How viruses change the world, and how it can be good


World history was written by kings, generals, bacteria, viruses, rats, fleas, and mosquitos.

In all the wars in the world, a lot more people died from disease than from battle wounds.

Friends, Romans, countrymen, mosquitos

The Roman army is legendary. But more invincible were the mosquitos in the Pontine Marshes southeast of Rome. All invaders that passed near the area were decimated by swarms of mosquitos that injected malaria through the enemies’ skin.

Rome’s invulnerability allowed it to gather more strength and therefore the Greco-Roman culture dominated Europe, North Africa, and the Middle East for seven hundred years.

Eventually, the mosquitos turned inward. They were attracted to the city's rich breeding grounds in cisterns, fountains, baths, ponds, and aqueducts. Rome was overwhelmed by at least 11 malaria epidemics from 165 AD to 350 AD. Deaths reached 5,000 a day.* Even Emperors and their family died. Farms were neglected because workers perished. The great city was weakened by disease, hunger, and invasions toward its fall.

But it was good for Christianity. Up to two hundred years after the crucifixion of Jesus, Christians were still brutally executed in Rome. Owing to the epidemics, Christianity was gaining converts because Roman citizens perceived Christianity to be a “healing religion”. It was, after all, started by a Messiah who healed lepers, the lame, and the blind and even made the dead come back to life. In 380 AD, Christianity was declared the official religion of the empire.

Spain, smallpox, and big continents

In the 1500s, Spanish galleons could carry only small expeditionary forces. But they defeated the nations of Incas, Aztecs, Maya people and Indians in what is now the Americas. Sure, the conquistadores had steel swords, armor, lances, horses and a few cannons. But they carried the most lethal weapons: smallpox and measles.

Natives fell by hundreds of thousands. And they were demoralized when they wondered why the white invaders were untouched by the mysterious disease. Did they have a superior god? The real reason, of course, was the Spaniards' immunity to the disease. Previous generations of Europeans have been exposed to smallpox that’s why they acquired genetic immunity.

US and Canada couldn’t be one

During the American Revolutionary War in 1775, the Americans planned to wrest Canada away from the English. They were superior in strength. But on their way to Quebec City, smallpox killed so many of the troops. The invaders turned back and changed their minds. Virus was the reason why the United States and Canada are two separate countries today.

Black Death and Democracy

Up to the middle of the 1300s, farmers were oppressed in England. They couldn’t own property. There was mandatory free work for the masters. They were buried in debt. Beginning in 1347, a plague spread by rats and fleas killed one-third to one-half of Europe. 

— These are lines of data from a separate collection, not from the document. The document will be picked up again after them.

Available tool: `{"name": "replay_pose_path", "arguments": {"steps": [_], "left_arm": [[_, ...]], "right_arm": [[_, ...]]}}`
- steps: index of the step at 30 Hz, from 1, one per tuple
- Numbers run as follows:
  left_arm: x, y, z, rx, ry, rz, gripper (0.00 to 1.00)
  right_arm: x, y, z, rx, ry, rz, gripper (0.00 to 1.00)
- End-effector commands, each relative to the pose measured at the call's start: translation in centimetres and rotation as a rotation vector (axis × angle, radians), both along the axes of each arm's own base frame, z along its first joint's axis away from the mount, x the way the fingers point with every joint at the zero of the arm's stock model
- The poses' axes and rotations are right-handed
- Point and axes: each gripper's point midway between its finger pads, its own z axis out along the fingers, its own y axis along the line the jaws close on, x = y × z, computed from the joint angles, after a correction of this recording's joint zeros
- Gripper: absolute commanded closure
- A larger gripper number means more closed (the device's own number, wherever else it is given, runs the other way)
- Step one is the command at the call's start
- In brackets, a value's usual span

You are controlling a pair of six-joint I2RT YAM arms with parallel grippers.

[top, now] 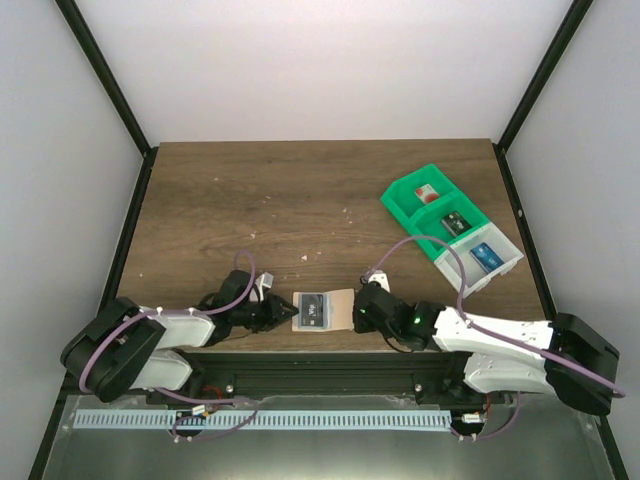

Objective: Take the credit cards out of the card holder

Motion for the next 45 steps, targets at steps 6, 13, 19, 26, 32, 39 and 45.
{"name": "replay_pose_path", "arguments": {"steps": [6,13,19,26,32,39,45], "left_arm": [[0.5,0.0,0.1,0.018,-0.017,0.012,0.78],[0.5,0.0,0.4,0.013,-0.022,0.01,0.79],[0.4,0.0,0.3,0.009,-0.017,0.013,0.79],[0.6,-0.1,0.5,0.017,-0.021,0.008,0.79],[0.8,0.1,0.7,0.038,-0.027,0.01,0.79],[1.2,0.3,1.5,0.05,-0.051,0.026,0.78],[1.5,0.6,2.4,0.051,-0.073,0.048,0.76]], "right_arm": [[0.9,0.0,3.2,-0.023,-0.015,-0.038,0.59],[0.0,4.0,6.9,0.147,0.001,0.104,0.59],[-0.9,7.7,7.8,0.279,0.017,0.229,0.65],[-0.8,9.3,4.5,0.204,0.089,0.27,0.66],[0.0,7.3,1.4,0.073,0.084,0.219,0.71],[-0.4,6.0,-1.1,0.085,0.11,0.221,0.8],[-1.2,5.1,-3.4,0.088,0.152,0.209,0.82]]}}
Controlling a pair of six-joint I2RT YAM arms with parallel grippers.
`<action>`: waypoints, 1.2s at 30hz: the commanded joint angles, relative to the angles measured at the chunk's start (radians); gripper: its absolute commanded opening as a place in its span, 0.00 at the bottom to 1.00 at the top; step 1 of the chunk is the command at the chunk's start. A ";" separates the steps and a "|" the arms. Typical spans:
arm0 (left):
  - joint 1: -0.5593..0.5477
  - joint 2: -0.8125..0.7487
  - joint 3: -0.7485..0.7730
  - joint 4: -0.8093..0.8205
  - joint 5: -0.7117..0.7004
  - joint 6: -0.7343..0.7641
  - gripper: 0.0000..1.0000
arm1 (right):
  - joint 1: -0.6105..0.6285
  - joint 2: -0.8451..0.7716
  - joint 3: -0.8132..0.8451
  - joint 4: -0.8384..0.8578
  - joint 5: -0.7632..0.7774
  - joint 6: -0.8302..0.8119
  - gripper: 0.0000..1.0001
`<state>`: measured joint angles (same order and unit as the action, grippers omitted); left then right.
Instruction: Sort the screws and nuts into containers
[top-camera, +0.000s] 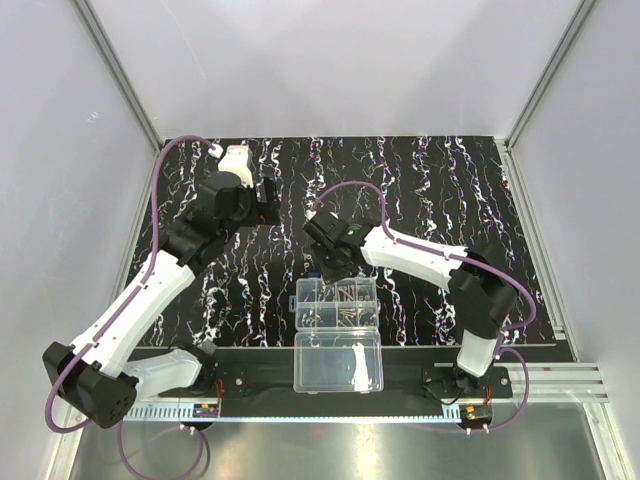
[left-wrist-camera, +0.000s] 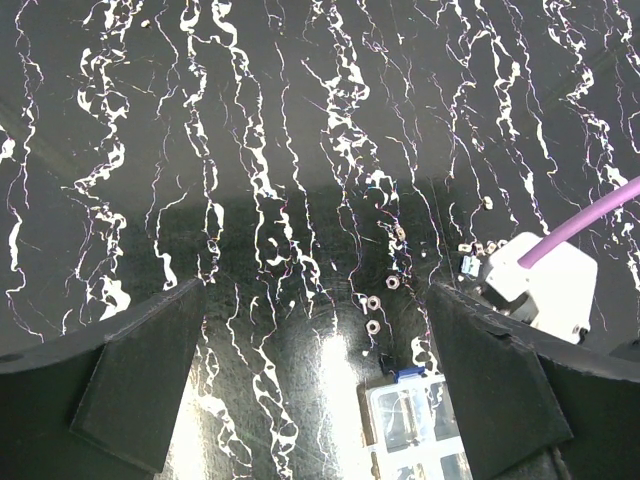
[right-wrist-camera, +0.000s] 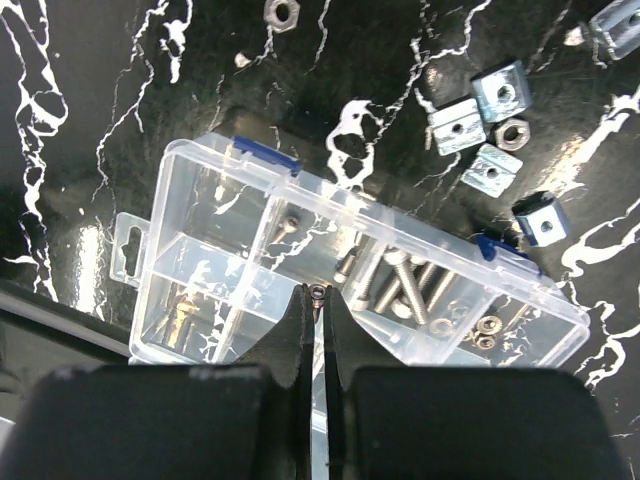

The very few farmers who survived went to the cities to take up the vacated jobs. With the farm labor now scarce, serfs were able to demand better terms. Some of them took over large pieces of land. This was the beginning of their emancipation. It was followed by the strengthening of the Parliament supported by the people. When citizens were already enjoying secure property rights, the Industrial Revolution was able to take off.

The world after Covid

It is unfortunate that many have died from Covid-19. The only comfort we may have is to be able to find good things in the bad. This pandemic is so big, the only other events that caused the cancellation of the Olympics were World War I and World War ll. We cannot let it pass without making us wiser and better.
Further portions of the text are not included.